Task: Retyping each entry exactly is the whole task.

Supplied records:
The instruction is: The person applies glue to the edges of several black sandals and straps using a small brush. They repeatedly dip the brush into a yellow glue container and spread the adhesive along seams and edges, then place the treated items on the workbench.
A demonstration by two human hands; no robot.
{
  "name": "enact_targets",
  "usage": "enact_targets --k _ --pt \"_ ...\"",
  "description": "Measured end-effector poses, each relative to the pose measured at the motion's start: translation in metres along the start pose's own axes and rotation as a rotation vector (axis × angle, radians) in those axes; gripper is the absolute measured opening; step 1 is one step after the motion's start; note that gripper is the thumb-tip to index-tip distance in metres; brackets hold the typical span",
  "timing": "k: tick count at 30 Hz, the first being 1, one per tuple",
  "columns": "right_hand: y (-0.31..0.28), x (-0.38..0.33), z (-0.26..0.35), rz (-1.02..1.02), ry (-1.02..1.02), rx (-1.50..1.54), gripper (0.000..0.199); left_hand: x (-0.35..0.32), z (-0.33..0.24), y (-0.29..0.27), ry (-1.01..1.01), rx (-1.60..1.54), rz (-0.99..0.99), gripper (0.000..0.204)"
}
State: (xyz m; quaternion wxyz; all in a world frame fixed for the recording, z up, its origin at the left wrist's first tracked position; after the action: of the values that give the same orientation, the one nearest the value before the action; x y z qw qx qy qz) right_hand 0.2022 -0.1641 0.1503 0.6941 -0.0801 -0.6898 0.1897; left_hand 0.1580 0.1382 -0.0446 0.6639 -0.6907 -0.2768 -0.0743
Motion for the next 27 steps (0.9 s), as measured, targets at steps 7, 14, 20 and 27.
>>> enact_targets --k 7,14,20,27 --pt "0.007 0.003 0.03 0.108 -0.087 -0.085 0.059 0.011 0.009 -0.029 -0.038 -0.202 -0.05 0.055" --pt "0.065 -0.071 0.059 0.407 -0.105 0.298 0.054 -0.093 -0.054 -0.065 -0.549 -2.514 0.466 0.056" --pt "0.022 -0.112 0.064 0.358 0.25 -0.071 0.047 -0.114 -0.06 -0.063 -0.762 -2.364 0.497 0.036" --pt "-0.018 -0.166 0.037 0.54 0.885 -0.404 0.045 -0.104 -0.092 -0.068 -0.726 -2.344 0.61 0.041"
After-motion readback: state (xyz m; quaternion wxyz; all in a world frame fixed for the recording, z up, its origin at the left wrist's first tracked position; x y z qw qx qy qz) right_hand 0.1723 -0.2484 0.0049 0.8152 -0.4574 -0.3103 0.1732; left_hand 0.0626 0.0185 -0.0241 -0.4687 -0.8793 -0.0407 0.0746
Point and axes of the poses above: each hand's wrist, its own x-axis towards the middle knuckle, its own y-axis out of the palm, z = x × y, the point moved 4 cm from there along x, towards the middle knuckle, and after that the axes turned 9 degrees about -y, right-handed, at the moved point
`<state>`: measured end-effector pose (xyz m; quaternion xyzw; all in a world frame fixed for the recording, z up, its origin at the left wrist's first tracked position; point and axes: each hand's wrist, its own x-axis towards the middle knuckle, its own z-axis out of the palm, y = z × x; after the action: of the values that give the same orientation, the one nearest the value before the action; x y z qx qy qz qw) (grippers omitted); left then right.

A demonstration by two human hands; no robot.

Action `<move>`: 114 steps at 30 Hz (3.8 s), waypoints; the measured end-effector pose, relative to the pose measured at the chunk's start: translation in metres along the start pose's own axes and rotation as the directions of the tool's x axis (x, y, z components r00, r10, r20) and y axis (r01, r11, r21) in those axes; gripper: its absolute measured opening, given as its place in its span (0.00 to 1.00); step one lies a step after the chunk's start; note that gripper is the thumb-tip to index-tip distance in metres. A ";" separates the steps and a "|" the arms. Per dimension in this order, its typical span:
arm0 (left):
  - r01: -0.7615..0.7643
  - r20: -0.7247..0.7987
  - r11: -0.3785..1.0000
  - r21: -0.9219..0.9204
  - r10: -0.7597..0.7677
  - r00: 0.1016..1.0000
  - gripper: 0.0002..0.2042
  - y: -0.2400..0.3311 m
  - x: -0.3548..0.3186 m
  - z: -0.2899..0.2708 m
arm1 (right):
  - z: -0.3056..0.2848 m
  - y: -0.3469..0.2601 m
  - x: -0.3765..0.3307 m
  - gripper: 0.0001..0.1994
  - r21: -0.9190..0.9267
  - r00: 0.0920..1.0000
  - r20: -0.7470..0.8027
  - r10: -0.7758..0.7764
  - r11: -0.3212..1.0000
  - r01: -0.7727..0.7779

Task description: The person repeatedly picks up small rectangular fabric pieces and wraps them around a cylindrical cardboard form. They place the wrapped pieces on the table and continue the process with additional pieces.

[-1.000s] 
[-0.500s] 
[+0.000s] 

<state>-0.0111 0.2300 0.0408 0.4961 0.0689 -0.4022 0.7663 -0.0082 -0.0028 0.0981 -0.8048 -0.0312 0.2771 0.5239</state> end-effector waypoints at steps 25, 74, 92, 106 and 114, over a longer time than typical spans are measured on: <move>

Output below:
The instruction is: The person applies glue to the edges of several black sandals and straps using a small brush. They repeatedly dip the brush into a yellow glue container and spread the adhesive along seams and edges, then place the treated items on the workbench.
A demonstration by two human hands; no robot.
{
  "name": "enact_targets",
  "usage": "enact_targets --k _ --pt \"_ ...\"",
  "description": "Measured end-effector poses, each relative to the pose measured at the motion's start: translation in metres along the start pose's own axes and rotation as a rotation vector (axis × angle, radians) in those axes; gripper is the absolute measured opening; step 1 is one step after the motion's start; note that gripper is the thumb-tip to index-tip distance in metres; brackets hold the typical span",
  "timing": "k: tick count at 30 Hz, the first being 1, one per tuple",
  "columns": "right_hand: y (-0.31..0.28), x (-0.38..0.33), z (-0.26..0.35), rz (-1.02..1.02), ry (-1.02..1.02), rx (-1.50..1.54), gripper (0.000..0.199); left_hand: x (-0.35..0.32), z (-0.33..0.24), y (-0.29..0.27), ry (-1.01..1.01), rx (-1.60..1.54), rz (-0.99..0.99), gripper (0.000..0.204)"
}
State: (xyz m; quaternion wxyz; all in a world frame fixed for the recording, z up, its origin at the left wrist's first tracked position; after the action: of the values that give the same orientation, the one nearest the value before the action; x y z qw qx qy qz) right_hand 0.2022 -0.1641 0.1503 0.6941 -0.0801 -0.6898 0.1897; left_hand 0.1580 0.1382 -0.0446 0.6639 -0.6907 -0.2768 -0.0743
Motion for the next 27 steps (0.9 s), as measured, targets at steps 7, 14, 20 and 27.
>>> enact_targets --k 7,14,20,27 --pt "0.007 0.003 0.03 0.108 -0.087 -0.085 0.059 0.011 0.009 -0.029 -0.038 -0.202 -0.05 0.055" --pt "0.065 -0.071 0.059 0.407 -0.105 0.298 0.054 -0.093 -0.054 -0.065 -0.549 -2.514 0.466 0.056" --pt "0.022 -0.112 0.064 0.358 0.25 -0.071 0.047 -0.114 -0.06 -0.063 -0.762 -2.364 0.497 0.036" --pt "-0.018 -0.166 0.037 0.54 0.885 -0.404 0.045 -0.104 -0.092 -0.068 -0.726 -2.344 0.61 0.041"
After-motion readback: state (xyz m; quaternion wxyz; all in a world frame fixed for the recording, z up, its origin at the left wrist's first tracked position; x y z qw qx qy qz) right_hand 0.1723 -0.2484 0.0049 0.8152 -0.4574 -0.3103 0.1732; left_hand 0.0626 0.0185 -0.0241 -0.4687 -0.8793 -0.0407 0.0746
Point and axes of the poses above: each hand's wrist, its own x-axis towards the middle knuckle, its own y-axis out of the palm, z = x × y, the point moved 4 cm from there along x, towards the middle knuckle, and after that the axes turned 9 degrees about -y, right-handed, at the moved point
`<state>`: measured end-effector pose (xyz m; quaternion xyzw; all in a world frame fixed for the recording, z up, its origin at the left wrist's first tracked position; point and axes: each hand's wrist, its own x-axis towards the middle knuckle, its own z-axis out of the palm, y = z × x; after the action: of the values that give the same orientation, the one nearest the value before the action; x y z qx qy qz qw) (grippers omitted); left then right.

A demonstration by two human hands; no robot.

Action `<move>`: 114 steps at 30 Hz (3.8 s), waypoints; the measured end-effector pose, relative to the pose measured at the chunk's start: translation in metres along the start pose's own axes and rotation as the directions of the tool's x axis (x, y, z components r00, r10, r20) and y axis (r01, r11, r21) in those axes; gripper: its absolute measured opening, given as its place in its span (0.00 to 1.00); step one lies a step after the chunk's start; note that gripper is the thumb-tip to index-tip distance in metres. A ";" separates the steps and a "|" the arms. Per dimension in this order, its typical span:
arm0 (left):
  - r01: -0.7615..0.7643
  - r20: -0.7247..0.7987
  - r11: -0.3785..1.0000
  - r21: -0.9219..0.9204
  - r10: -0.7597..0.7677
  - r00: 0.1016..1.0000
  - gripper: 0.0002..0.2042
  - y: -0.2400..0.3311 m
  - x: -0.3548..0.3186 m
  - z: -0.2899..0.2708 m
arm1 (right):
  - z: -0.3056..0.2848 m
  - y: -0.3469..0.2601 m
  - x: -0.3765..0.3307 m
  - gripper: 0.0001..0.1994
  - r21: -0.9190..0.9267
  - r00: 0.0920..1.0000
  - r20: -0.7470..0.8027
  - r10: -0.7758..0.7764
  - r11: -0.3212..1.0000
  - r01: -0.7727..0.7779

Task description: The person repeatedly picks up small rectangular fabric pieces and wraps them around a cylindrical cardboard form. They place the wrapped pieces on the table and continue the process with additional pieces.

[-1.000s] 
[-0.500s] 
[+0.000s] 

<state>-0.0111 0.2300 0.0408 0.4961 0.0689 -0.4022 0.7663 -0.0082 -0.0028 0.0981 -0.8048 -0.0312 0.2771 0.5239</state> end-effector waypoints at steps 25, 74, 92, 106 and 114, over a longer time than typical spans are measured on: <move>

No additional output is required.